**DIRECTIONS FOR THIS TASK:** Begin at the line containing "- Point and" in the records below, end at the line containing "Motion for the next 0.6", and retype each line in that span exactly. No other line and no image should appear.

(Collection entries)
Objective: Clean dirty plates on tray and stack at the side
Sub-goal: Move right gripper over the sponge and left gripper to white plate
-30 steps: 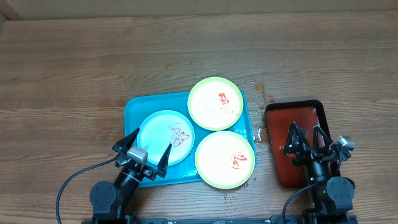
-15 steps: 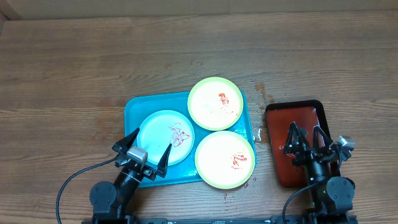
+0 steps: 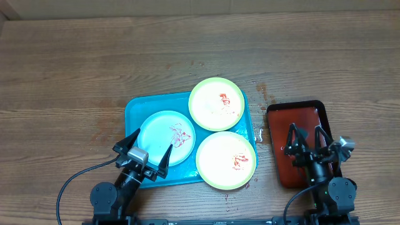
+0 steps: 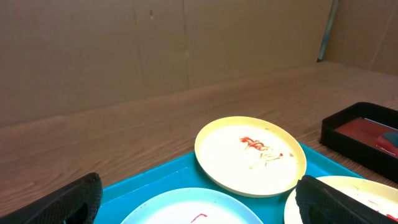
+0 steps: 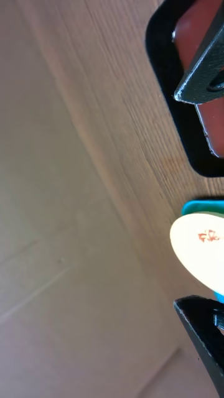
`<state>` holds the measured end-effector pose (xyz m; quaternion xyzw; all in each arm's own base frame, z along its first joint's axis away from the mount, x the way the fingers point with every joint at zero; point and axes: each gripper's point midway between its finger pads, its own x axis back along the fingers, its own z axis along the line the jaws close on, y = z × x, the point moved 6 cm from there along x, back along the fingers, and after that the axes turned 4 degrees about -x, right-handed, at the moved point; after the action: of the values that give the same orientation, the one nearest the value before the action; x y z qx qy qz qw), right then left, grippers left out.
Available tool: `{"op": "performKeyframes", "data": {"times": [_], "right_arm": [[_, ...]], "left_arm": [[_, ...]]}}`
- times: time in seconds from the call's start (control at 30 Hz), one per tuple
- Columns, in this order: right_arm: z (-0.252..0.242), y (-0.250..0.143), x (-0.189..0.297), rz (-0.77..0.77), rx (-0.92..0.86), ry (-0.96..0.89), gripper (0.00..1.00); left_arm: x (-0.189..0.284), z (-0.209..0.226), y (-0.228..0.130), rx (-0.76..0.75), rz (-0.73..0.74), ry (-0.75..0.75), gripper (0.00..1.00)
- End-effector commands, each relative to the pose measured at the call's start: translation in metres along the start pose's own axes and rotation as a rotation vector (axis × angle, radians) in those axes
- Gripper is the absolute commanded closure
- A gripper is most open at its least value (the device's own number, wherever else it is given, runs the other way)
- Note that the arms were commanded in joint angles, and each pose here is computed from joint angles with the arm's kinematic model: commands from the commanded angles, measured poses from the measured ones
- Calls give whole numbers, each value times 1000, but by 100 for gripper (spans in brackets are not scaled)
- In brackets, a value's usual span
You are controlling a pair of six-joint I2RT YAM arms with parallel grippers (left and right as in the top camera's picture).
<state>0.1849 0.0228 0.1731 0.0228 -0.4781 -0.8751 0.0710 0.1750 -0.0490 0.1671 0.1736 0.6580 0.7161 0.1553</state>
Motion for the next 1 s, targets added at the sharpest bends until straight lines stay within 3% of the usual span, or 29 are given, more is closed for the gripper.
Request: {"op": "performKeyframes", "data": {"times": [0.0,0.33,0.53,0.77,0.97], "right_arm": [[10,-6,1,47,155,94,0],[27,12,5,86,228,117,0],[44,40,-5,204,255,60,0],[68,75,-48,464,208,-25,0],[81,92,-96,866,115,-182,0]], "left_arm": [[0,-3,0,10,-5,-17,0],[0,-3,0,10,-5,-17,0],[0,-3,0,10,-6,-17,0],[0,-3,0,10,-6,-17,0],[0,-3,0,10,-6,-17,0]]}}
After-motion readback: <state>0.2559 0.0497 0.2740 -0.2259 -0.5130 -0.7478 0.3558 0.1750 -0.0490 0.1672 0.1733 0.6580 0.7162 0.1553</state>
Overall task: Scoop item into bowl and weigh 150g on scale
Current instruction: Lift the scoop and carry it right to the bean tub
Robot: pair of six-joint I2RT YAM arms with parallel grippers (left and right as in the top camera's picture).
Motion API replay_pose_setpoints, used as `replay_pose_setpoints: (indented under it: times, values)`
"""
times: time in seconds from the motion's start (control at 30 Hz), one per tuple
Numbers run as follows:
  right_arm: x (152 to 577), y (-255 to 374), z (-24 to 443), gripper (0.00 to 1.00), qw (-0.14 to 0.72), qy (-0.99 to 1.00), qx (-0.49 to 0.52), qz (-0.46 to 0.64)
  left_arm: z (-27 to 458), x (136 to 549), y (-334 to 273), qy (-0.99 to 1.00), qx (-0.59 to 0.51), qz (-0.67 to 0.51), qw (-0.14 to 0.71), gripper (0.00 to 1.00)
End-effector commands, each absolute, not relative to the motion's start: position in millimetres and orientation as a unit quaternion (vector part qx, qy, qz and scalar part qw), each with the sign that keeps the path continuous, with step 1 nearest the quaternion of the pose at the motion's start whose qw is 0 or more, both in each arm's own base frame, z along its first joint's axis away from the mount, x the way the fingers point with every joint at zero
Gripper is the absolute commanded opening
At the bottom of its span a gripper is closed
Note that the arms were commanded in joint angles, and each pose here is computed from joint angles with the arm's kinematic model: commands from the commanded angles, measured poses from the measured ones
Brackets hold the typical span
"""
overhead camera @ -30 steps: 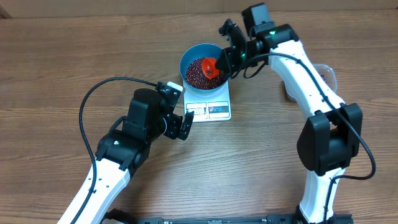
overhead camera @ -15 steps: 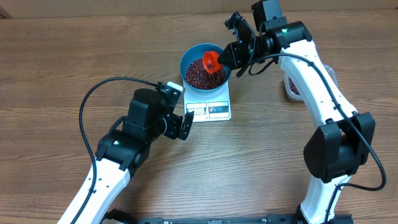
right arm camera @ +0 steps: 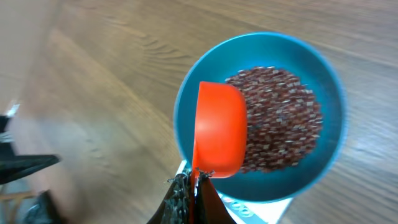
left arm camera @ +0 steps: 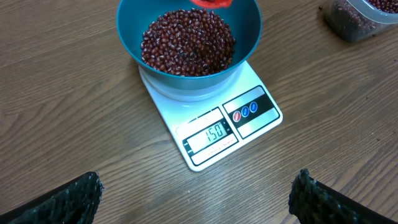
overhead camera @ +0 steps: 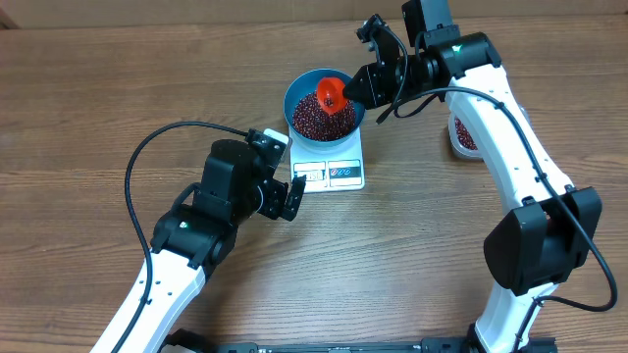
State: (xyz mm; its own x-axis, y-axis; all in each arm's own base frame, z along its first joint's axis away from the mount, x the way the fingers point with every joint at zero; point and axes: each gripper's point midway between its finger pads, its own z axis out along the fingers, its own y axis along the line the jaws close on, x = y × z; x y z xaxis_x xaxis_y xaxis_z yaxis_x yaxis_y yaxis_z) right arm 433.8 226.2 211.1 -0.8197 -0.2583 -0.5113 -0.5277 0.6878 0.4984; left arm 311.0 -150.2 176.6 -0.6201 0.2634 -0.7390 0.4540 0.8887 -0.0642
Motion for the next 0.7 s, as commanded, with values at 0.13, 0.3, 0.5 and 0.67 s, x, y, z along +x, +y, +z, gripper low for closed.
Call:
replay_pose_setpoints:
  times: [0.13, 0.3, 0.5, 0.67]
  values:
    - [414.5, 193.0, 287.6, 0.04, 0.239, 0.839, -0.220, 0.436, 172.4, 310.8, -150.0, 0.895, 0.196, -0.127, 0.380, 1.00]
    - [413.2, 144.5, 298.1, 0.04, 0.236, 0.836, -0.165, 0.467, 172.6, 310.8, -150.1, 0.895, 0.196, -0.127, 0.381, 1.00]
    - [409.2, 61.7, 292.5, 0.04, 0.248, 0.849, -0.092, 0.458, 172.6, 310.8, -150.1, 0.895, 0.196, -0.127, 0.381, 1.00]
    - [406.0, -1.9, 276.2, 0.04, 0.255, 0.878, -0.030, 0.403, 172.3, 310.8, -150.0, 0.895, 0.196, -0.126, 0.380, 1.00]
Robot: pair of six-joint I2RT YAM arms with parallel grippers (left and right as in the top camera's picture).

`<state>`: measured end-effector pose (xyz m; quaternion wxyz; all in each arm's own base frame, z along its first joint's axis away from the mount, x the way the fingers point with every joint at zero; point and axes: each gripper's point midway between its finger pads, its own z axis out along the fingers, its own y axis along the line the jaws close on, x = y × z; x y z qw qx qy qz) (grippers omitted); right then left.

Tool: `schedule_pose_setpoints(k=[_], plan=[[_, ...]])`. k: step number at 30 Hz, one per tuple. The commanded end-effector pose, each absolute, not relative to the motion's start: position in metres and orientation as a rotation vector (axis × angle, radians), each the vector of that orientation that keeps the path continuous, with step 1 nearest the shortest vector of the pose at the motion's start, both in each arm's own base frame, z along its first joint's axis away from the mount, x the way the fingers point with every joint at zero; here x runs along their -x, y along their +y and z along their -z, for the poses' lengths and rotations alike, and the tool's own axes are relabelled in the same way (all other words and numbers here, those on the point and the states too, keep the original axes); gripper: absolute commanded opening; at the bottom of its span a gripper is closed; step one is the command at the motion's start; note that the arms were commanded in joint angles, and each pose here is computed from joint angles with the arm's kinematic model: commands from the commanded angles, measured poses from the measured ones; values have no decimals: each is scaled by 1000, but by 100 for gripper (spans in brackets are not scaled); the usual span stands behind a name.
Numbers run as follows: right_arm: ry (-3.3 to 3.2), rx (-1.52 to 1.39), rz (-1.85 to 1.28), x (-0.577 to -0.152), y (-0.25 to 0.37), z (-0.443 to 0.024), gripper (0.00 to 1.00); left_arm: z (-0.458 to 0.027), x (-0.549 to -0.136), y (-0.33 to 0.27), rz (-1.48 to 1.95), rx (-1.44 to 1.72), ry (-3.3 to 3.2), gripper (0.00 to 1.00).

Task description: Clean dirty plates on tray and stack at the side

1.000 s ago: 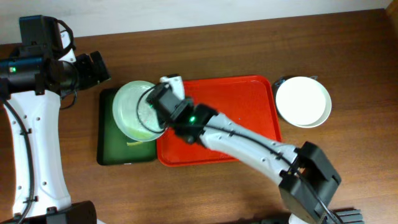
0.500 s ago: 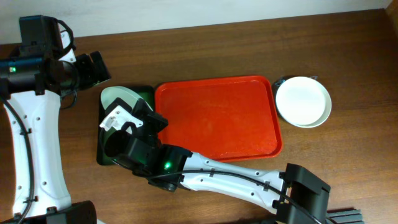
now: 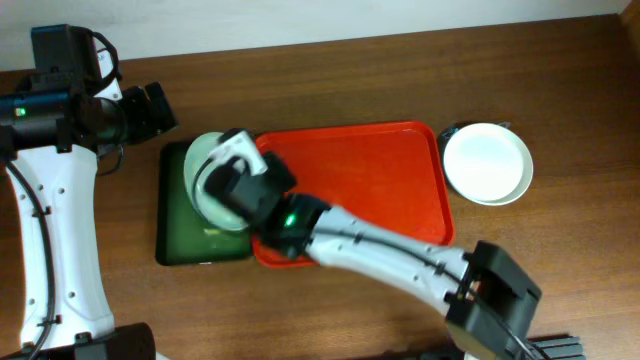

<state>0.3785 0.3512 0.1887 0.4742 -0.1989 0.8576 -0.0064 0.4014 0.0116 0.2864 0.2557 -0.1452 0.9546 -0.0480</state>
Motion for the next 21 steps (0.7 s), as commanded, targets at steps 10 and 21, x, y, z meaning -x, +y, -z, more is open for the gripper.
schedule_pose_setpoints(k=[10, 21], plan=[[2625, -483, -450, -426, 68, -167, 4, -290, -402, 13, 129, 409, 2581, 99], [2607, -1264, -229, -317, -181, -139, 6, -290, -402, 13, 129, 409, 2581, 99]])
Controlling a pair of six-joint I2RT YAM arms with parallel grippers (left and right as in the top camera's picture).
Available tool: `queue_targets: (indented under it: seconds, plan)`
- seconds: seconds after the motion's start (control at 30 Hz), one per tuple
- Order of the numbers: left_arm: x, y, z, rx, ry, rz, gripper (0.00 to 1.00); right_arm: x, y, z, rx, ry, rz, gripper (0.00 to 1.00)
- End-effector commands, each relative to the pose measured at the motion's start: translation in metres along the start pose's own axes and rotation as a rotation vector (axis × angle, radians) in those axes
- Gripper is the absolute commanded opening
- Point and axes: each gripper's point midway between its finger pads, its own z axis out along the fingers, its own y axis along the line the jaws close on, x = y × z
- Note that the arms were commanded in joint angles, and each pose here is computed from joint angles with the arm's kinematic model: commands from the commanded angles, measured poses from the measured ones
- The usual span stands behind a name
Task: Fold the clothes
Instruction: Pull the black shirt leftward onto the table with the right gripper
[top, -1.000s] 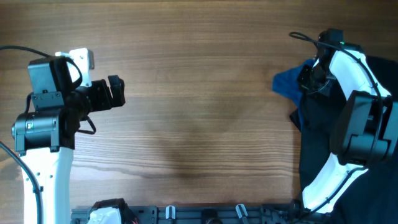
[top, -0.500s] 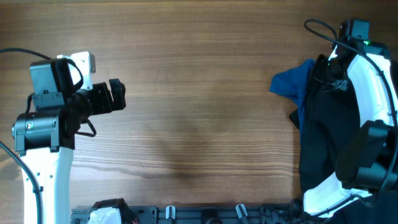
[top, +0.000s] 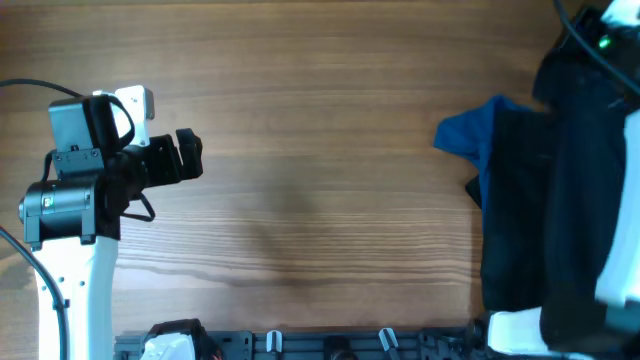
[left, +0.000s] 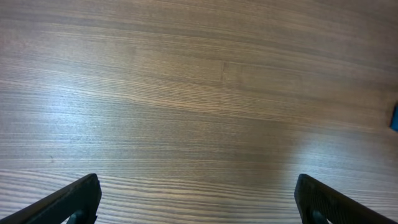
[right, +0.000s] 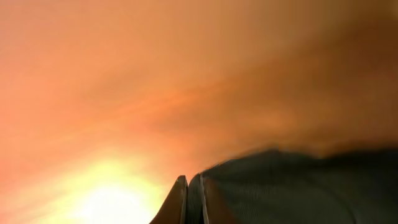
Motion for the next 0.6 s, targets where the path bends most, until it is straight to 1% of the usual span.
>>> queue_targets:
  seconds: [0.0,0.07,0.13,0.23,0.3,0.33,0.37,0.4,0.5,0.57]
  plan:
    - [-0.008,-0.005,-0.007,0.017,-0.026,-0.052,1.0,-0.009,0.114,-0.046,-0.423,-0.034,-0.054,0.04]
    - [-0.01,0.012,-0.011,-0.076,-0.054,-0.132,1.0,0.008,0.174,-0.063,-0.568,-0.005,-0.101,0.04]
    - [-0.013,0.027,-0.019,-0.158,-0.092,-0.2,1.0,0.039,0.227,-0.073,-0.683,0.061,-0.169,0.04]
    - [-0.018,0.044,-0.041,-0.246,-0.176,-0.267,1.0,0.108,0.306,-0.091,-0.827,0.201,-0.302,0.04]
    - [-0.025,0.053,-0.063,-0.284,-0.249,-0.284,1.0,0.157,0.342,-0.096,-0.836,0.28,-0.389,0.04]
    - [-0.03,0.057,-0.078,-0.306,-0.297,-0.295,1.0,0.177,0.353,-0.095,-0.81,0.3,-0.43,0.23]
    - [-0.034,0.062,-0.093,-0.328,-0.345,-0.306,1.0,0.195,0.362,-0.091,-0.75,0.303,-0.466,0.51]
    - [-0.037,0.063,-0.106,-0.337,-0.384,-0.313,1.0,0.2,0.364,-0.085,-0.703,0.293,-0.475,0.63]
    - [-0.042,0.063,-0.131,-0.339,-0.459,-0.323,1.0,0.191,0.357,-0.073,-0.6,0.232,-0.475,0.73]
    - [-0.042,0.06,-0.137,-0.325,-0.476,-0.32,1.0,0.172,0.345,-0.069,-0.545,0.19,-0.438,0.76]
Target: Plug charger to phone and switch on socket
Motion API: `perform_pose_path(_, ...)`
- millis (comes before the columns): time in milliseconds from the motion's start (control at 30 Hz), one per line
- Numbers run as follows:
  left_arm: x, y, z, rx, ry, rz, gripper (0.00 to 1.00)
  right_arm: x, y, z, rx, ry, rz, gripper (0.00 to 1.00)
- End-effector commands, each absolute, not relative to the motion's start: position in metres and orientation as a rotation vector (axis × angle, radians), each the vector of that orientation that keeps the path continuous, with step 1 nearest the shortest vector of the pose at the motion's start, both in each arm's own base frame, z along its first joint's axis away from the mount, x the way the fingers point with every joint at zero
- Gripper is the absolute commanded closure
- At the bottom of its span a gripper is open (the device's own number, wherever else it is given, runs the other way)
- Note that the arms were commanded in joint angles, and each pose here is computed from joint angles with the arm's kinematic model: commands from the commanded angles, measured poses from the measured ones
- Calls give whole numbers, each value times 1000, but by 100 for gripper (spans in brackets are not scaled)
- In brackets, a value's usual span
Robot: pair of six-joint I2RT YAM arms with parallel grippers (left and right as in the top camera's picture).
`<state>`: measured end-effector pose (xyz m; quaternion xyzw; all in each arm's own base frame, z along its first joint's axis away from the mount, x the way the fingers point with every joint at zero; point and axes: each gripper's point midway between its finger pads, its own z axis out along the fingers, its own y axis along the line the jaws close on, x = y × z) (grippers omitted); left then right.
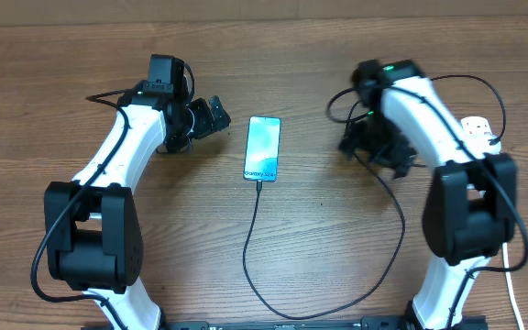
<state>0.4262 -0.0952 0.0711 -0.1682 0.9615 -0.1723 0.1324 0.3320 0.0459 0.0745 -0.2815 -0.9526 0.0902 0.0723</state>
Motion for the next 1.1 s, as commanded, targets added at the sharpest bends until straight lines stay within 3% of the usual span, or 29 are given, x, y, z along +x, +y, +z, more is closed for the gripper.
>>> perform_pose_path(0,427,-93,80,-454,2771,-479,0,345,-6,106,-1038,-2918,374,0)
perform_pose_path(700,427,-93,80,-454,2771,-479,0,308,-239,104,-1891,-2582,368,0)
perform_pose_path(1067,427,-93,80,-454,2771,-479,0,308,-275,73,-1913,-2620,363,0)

**WRITTEN SOLUTION:**
- Point and axes: each gripper's point midway between its finger pads, its own z axis out along the fingers, its own y axis along the line the jaws close on, x = y × z
- Note that the arms were commanded in joint angles, and each pose here is computed from joint angles with the arm's kinematic model: commands from the commanded angles, measured poses from the measured ones
- The usual span stands behind a name
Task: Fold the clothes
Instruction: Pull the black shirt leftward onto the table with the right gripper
[top, -1.000s] 
[top, -0.500s] 
[top, +0.000s] 
[left, +0.000s] 
[right, +0.000s] 
Motion for the next 0.6 s, targets where the path bends most, until it is straight to 1% of the usual span.

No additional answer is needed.